Dear Tom,
I’m not quite sure why I’ve been holding onto this hurt for so long now – it’s been over a year – but nevertheless, it’s obviously time for me to write this letter and purge myself of it. I believe the hurt I’ve carried since you has undoubtedly affected by perception of myself and also has subconsciously affected my relationships with men since you.
I admit I have a very negative belief system about men and I have no doubt that you contributed to this somehow – whether you meant to or not.
So here’s my thoughts and feelings about our short, yet impactful relationship.
When I first met you I wasn’t actually all that interested by you. My heart didn’t flutter and I didn’t think “Wow”. Looking back now, I suppose I can recognise that I was “looking for” and thought I was ready for the real thing… another relationship.
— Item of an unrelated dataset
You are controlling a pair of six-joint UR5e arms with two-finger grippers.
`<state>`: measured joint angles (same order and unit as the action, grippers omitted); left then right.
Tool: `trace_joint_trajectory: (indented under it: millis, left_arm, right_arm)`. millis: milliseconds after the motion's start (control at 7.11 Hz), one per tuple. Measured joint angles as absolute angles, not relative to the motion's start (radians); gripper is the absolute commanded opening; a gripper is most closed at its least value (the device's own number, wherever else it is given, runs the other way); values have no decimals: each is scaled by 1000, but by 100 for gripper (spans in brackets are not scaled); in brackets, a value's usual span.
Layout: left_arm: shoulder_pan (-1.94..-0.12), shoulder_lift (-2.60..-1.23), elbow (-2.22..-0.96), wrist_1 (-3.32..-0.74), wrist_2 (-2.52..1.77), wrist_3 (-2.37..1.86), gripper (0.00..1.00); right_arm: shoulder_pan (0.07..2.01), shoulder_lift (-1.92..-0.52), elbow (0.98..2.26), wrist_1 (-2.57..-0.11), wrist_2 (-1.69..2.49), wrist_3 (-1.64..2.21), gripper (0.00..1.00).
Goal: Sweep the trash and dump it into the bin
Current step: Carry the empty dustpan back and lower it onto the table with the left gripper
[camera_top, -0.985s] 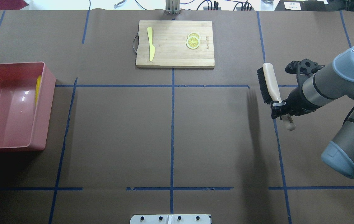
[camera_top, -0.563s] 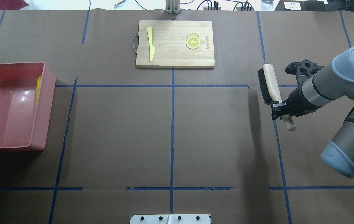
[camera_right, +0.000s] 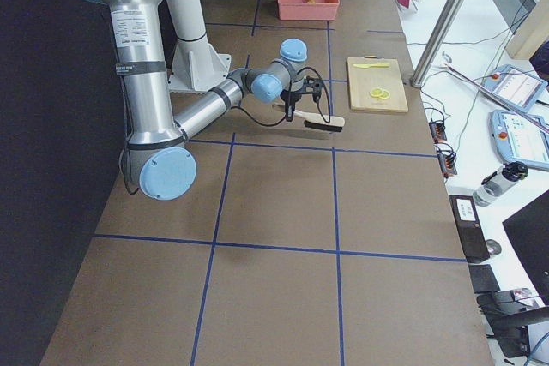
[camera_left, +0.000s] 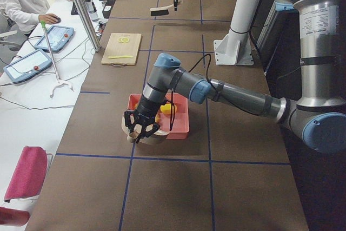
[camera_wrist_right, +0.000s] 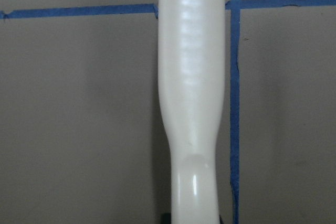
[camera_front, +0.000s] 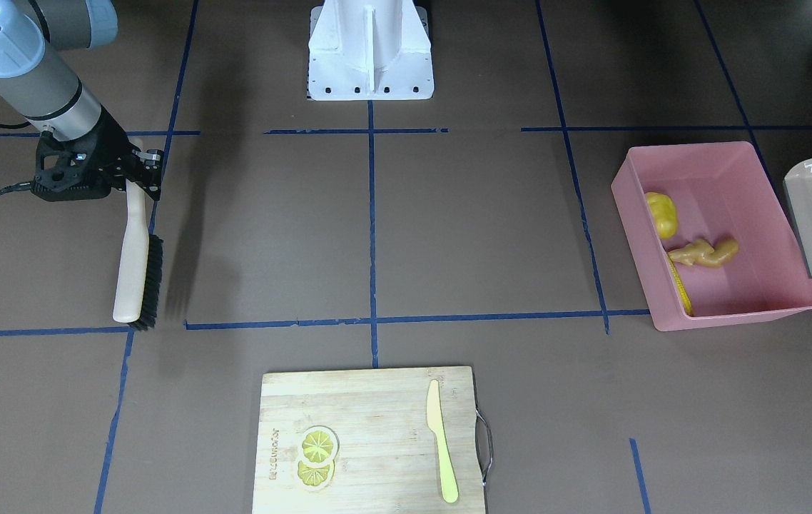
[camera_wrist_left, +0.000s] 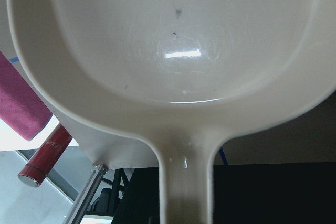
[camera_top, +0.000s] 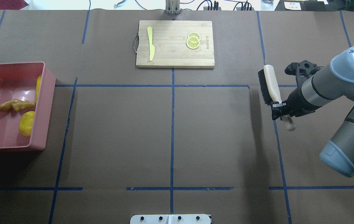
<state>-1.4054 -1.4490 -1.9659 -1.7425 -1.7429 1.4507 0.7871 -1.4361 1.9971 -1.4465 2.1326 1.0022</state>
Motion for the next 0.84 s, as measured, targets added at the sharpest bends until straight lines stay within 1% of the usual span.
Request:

So, I fell into you. You never really made me excited – at least at this present time I can’t recall any outstanding memories. Not even the sex…because it was always missionary on your bed. Time with you was utterly domestic and stable. While I thought this was what made me happy, in fact it was what YOU craved and what suited YOU, not me. And so I did what I do best – I pleased. I caved and compromised for you because pleasing you made me feel worthwhile.
The problem was, I never got that pleasure or contentment back from you. You were in a committed relationship with something else already – your job. You always will be. You couldn’t even pretend to enjoy time with the most important people in MY life. Your mind was always somewhere else…always on the next call or the next appointment. Because that’s your happiness. My concern is that you still think you have the capacity to love 2 things wholeheartedly and simultaneously – a woman and your job. This is your issue to remedy and I feel deeply for the next woman that will fight for your attention in the future, like I did. But this time I need to recognise that this is not my burden to carry or feel – my lesson has been learnt from you and I guess I should thank you for that.
I cannot save everybody, I just hope she is stronger than I was. I do not regret how open and accommodating I was to you. I am proud and glad I have these beautiful qualities that someone out there is craving in a strong, independent, smart, caring woman. You just didn’t need or value these qualities and that’s okay now… I have this lesson.
People and circumstances don’t really change unless they’re meant to, and I am completely thankful that it was only a short 8 month lesson. It could have damaged me further than this and I am proud of myself for walking away and not turning back to comfort.
It’s over now and I am finally letting go of these feelings and no longer carrying this mistrust, disappointment, or neediness into my future relationships.